The really interesting side to Frankie’s character, is his refusal to identify as either gay or bisexual, although an early scene seems to hint at a desire to be able to do so. The scene in question, is a conversation between Frankie and his girlfriend, Simone (Madeline Weinstein), were they discuss the topic of women kissing each other. Frankie then asks if “it’s hot when men kiss.” to which Simone replies “When two girls make out, it’s hot. When two guys make out it’s just gay.” It’s a glum, hypocritical world Frankie inhabits.
This aspect to the character is the main source of conflict in the story. As the movie progresses, Frankie resorts to more desperate measures to keep these two worlds separate, and is eventually forced to make a decision. The scene is tense and sad, but feels perfectly in tune with the character that has been established. Hittman is clearly going for what feels real to the character, and it works extremely well.
The cast are fantastic, but the English born Dickinson is the standout, with a quiet, understated performance. One of the cleverer nuances he adds to his performance is to go from showing a more confident side of Frankie, when he is talking to his friends, to a softer, more shy side, when he is talking to the men on the internet. We also see this softer side to him when he is talking to his mother (Kate Hodge), which, again, could be another hint at his yearning to come out.
One thing that is really obvious when watching this film, is how talented Hittman is as both writer and director. As a writer, she explores the themes of male sexuality, and sexual identity, in a really subtle way, whilst making the characters, and the world they inhabit, feel real. The dialogue in many scenes is left deliberately vague, as though the audience is meant to interpret what characters really mean.

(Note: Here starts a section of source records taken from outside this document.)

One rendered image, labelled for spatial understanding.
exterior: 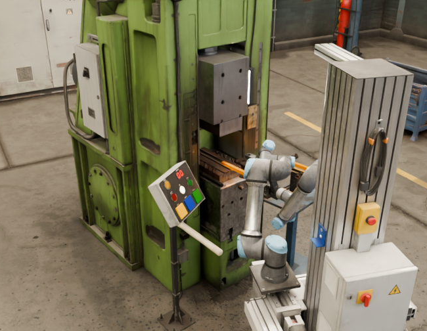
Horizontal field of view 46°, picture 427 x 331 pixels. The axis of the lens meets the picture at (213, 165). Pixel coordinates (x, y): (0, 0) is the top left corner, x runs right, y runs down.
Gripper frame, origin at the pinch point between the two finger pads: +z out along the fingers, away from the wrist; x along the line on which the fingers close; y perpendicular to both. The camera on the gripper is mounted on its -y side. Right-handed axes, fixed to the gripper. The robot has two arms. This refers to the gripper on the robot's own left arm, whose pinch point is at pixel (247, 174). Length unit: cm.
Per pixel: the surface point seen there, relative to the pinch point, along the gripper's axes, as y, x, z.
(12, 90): -438, 22, 344
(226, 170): -13.8, -4.7, 10.1
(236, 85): -42, 1, -43
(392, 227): 69, 165, 77
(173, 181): -9, -59, -12
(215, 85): -44, -16, -46
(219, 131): -28.6, -12.3, -18.3
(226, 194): -0.3, -10.4, 18.7

As a director, she has a really unique visual style, that is naturalistic, yet vibrant. The naturalistic style makes it seem like we’re outsiders peering into this character’s world. The 16mm cinematography by Hélène Louvart, adds to the intimate feeling of the film, especially in the scenes where Frankie is using the internet to find his next hookup.
Beach Rats is a emotionally affecting, character driven drama, that is well worth seeking out for the lead performance alone. Hittman tells a utterly compelling story, and I’m excited to see what she does next.